Eppure, quando si provano gli SLM l’impressione che si ha, nel caso di modelli come ad esempio Phi, è che la capacità di ragionamento sia sorprendentemente buona nonostante le dimensioni ridotte. Ma si tratta di un modello di confine, anche nella sua forma “mini” ha 3B parameters, un ordine di grandezza in più di alcuni modelli che operano con qualche centinaio di milioni di parametri.
Benchmark e modelli di confronto con LLM
Ciascuno di questi SLM presenta benchmark e modelli di confronto con LLM, ma dopo qualche interazione spesso le aspettative del modello vengono deluse se confrontate con i modelli LLM.
Se prendiamo un modello della clase Phi di Microsoft con meno parametri è evidente che le sorprendenti capacità della versione 3 del modello spariscono quasi interamente nella versione 2 nonostante il nuovo modello richieda solo il doppio delle risorse rispetto a quella precedente.
Anche nell’evoluzione della prima generazione di modelli LLM è risultato evidente che la crescita nel numero dei parametri è stato un fattore determinante nello sviluppare comportamenti utili.
Successivamente l’ottimizzazione ha portato a modelli che con un numero di parametri paragonabile a modelli di qualche anno fa esibiscono comportamenti decisamente superiori. È lecito quindi aspettarsi che gli investimenti per comprimere i modelli portino gradualmente a modelli SLM più capaci, come auspicato da Google Chrome che sarà in grado di eseguire direttamente nel browser il modello gemma nano. In questo momento anche Google indica laptop e desktop come sistemi di riferimento sottolineando come sarà necessario anche lo sviluppo di maggiori capacità computazionali nei dispositivi mobili.
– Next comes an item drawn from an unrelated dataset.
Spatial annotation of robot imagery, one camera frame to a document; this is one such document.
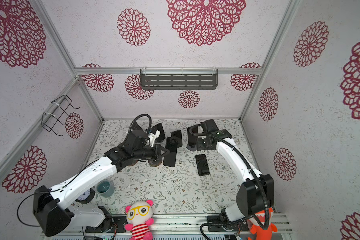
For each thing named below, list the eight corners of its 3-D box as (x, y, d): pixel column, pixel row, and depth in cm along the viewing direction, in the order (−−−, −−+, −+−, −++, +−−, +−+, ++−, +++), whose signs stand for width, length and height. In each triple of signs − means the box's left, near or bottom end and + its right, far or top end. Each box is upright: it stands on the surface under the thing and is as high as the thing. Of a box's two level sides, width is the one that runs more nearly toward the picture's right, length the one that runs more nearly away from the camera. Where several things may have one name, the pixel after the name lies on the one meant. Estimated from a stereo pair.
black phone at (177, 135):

È difficile anche capire quanto la capacità di ragionare di un modello SLM dipenda dalla quantità di parametri, e anche questa dimensione dovrà essere approfondita poiché la capacità di trattenere informazioni al suo interno è legata ai parametri che si possono usare durante l’apprendimento, almeno per i modelli basati sull’architettura transformers.
Conclusioni
L’attenzione sullo sviluppo e l’evoluzione di SLM è importante, e sembra ragionevole che in un futuro prossimo questi modelli potranno rappresentare una risorsa nello sviluppo di applicazioni. In questo momento gli SLM possono trovare spazio in applicazioni verticali dove anche limitate capacità possono essere utili. La necessità di risorse di calcolo disponibili su computer desktop avvicina la possibilità di eseguire modelli localmente, ma la richiesta di energia per la loro esecuzione limita la loro applicazione se un sistema non è offline.